Required work: Below are records to write out again, exactly as they read.

Data for analysis:
------------
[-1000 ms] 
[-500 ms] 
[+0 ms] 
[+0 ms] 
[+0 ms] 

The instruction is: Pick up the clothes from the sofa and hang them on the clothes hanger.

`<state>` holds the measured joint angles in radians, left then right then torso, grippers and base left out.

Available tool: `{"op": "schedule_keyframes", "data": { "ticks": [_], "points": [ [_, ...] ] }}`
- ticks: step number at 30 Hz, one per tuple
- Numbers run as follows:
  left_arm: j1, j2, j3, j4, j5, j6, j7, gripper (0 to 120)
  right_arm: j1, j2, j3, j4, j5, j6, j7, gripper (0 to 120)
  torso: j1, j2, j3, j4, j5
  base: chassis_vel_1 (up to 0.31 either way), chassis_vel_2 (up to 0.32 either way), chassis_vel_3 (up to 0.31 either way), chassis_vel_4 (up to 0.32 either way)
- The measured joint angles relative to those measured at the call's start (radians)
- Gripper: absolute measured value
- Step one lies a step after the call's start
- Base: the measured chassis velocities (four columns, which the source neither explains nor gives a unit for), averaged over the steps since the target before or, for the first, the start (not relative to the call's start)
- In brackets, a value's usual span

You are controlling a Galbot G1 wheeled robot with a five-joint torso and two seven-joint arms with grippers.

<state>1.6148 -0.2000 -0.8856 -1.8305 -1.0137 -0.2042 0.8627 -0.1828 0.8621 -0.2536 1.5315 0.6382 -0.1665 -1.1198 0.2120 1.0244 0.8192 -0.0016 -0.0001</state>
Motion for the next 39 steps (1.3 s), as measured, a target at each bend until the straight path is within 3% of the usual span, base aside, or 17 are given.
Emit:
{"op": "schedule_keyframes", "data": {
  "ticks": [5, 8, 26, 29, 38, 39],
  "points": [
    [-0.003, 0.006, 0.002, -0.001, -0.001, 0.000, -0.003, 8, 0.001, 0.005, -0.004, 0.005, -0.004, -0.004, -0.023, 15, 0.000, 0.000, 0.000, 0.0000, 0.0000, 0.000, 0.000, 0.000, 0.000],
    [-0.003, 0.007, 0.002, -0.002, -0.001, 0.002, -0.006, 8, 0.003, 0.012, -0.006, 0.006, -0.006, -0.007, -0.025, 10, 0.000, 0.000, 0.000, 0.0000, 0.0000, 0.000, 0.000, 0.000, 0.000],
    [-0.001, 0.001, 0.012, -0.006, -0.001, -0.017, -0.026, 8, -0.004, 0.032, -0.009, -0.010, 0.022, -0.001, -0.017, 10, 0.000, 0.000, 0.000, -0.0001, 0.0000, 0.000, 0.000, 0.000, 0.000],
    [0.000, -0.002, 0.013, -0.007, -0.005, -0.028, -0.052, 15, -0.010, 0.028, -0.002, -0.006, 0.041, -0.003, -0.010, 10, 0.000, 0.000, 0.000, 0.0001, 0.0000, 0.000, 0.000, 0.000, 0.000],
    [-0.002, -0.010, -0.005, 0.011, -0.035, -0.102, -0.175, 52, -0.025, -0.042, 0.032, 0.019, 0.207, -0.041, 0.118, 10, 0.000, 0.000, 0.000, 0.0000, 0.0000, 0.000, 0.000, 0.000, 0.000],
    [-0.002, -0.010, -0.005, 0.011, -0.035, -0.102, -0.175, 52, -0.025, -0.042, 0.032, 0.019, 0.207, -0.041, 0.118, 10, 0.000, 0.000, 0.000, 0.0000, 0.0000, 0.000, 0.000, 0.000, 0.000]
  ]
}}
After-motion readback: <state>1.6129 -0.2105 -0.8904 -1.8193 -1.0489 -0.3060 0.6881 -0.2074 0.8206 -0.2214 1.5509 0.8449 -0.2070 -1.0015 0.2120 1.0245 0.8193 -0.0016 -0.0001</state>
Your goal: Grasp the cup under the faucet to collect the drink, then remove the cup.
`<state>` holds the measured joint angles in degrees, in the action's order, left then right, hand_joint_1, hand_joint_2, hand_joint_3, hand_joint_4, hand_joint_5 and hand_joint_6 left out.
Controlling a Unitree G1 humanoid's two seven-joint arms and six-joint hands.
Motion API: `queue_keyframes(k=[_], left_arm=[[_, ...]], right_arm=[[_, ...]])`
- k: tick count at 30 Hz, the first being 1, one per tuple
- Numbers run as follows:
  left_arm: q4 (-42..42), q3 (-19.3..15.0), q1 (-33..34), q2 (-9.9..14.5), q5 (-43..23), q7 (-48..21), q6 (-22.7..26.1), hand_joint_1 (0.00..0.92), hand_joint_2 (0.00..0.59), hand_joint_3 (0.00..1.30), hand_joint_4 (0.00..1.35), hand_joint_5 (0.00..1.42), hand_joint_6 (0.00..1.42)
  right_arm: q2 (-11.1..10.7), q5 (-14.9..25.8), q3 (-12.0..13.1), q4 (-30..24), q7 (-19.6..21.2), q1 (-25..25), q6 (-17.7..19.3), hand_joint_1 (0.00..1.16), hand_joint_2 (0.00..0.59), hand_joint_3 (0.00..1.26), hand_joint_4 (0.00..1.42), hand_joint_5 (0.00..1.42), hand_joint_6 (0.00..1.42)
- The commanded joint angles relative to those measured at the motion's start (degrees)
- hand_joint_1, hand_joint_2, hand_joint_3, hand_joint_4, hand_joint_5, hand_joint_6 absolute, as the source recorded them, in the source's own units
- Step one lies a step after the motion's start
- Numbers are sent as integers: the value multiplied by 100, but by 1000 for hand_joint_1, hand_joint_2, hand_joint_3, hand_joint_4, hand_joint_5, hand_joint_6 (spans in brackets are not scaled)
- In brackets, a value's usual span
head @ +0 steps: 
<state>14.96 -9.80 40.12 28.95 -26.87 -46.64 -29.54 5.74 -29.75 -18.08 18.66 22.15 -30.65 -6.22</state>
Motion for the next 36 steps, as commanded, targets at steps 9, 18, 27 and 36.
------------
Answer space:
[-1000 ms] 
[-500 ms] 
[+0 ms] 
[+0 ms] 
[+0 ms] 

The instruction is: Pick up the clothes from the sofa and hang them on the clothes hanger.

`<state>` holds the measured joint angles in radians, left then right then torso, grippers and base left out.

Available tool: `{"op": "schedule_keyframes", "data": { "ticks": [_], "points": [ [_, ...] ] }}`
- ticks: step number at 30 Hz, one per tuple
- Numbers run as follows:
  left_arm: j1, j2, j3, j4, j5, j6, j7, gripper (0 to 120)
  right_arm: j1, j2, j3, j4, j5, j6, j7, gripper (0 to 120)
  torso: j1, j2, j3, j4, j5
  base: chassis_vel_1 (up to 0.31 either way), chassis_vel_2 (up to 0.32 either way), chassis_vel_3 (up to 0.31 either way), chassis_vel_4 (up to 0.32 either way)
- The measured joint angles relative to those measured at the call's start (radians)
- Gripper: absolute measured value
- Step one lies a step after the call's start
- Base: the measured chassis velocities (four columns, which the source neither explains nor gives a unit for), averaged over the steps since the target before or, for the first, the start (not relative to the call's start)
- In brackets, a value's usual span

You are controlling a Galbot G1 wheeled robot with a five-joint torso and two seven-joint arms with grippers.

<state>1.6148 -0.2000 -0.8856 -1.8305 -1.0137 -0.2042 0.8627 -0.1828 0.8621 -0.2536 1.5315 0.6382 -0.1665 -1.1198 0.2120 1.0244 0.8192 -0.0016 -0.0001</state>
Motion for the next 39 steps (1.3 s), as measured, a target at each bend until the straight path is within 3% of the usual span, base aside, or 17 are given.
Emit:
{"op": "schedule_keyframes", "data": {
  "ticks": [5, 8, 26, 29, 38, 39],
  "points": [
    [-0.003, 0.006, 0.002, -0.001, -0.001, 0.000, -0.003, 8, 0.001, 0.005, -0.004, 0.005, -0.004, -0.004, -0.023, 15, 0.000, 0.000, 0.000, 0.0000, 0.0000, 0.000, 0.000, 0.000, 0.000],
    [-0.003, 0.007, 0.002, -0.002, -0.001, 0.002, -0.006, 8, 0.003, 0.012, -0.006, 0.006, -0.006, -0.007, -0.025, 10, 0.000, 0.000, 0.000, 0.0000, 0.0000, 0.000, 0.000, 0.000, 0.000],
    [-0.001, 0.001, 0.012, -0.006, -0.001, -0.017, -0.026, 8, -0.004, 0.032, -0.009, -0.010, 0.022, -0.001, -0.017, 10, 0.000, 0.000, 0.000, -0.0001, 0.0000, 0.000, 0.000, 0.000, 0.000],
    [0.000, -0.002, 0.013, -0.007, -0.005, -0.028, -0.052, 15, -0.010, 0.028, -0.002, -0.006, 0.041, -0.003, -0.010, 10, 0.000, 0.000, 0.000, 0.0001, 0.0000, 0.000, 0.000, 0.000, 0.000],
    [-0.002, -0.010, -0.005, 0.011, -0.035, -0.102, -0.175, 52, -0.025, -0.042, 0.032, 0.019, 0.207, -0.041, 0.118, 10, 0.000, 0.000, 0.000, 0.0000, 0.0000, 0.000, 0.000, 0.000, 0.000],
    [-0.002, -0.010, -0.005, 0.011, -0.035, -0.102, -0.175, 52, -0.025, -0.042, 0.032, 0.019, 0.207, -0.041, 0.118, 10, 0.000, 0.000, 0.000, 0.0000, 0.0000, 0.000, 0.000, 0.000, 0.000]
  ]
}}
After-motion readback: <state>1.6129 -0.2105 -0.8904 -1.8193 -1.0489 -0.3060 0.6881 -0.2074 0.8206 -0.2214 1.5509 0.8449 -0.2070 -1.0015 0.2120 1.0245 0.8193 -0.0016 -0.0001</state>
Your goal: Grasp the cup under the faucet to collect the drink, then remove the cup.
`<state>` holds the measured joint angles in degrees, in the action's order, left then right, hand_joint_1, hand_joint_2, hand_joint_3, hand_joint_4, hand_joint_5 and hand_joint_6 left out.
Controlling a Unitree G1 humanoid's two seven-joint arms and six-joint hands.
Motion API: `queue_keyframes(k=[_], left_arm=[[_, ...]], right_arm=[[_, ...]])`
- k: tick count at 30 Hz, the first being 1, one per tuple
- Numbers run as follows:
  left_arm: q4 (-42..42), q3 (-19.3..15.0), q1 (-33..34), q2 (-9.9..14.5), q5 (-43..23), q7 (-48..21), q6 (-22.7..26.1), hand_joint_1 (0.00..0.92), hand_joint_2 (0.00..0.59), hand_joint_3 (0.00..1.30), hand_joint_4 (0.00..1.35), hand_joint_5 (0.00..1.42), hand_joint_6 (0.00..1.42)
  right_arm: q2 (-11.1..10.7), q5 (-14.9..25.8), q3 (-12.0..13.1), q4 (-30..24), q7 (-19.6..21.2), q1 (-25..25), q6 (-17.7..19.3), hand_joint_1 (0.00..1.16), hand_joint_2 (0.00..0.59), hand_joint_3 (0.00..1.26), hand_joint_4 (0.00..1.42), hand_joint_5 (0.00..1.42), hand_joint_6 (0.00..1.42)
- The commanded joint angles relative to those measured at the motion's start (degrees)
- hand_joint_1, hand_joint_2, hand_joint_3, hand_joint_4, hand_joint_5, hand_joint_6 absolute, as the source recorded them, in the source's own units
- Step one lies a step after the motion's start
- Numbers are sent as integers: the value multiplied by 100, but by 1000 for hand_joint_1, hand_joint_2, hand_joint_3, hand_joint_4, hand_joint_5, hand_joint_6 (spans in brackets are not scaled)
- In brackets, a value's usual span
head @ +0 steps: 
<state>14.96 -9.80 40.12 28.95 -26.87 -46.64 -29.54 5.74 -29.75 -18.08 18.66 22.15 -30.65 -6.22</state>
Motion for the next 36 steps, as commanded, targets at steps 9, 18, 27 and 36.

The response to this exercise has been given in full.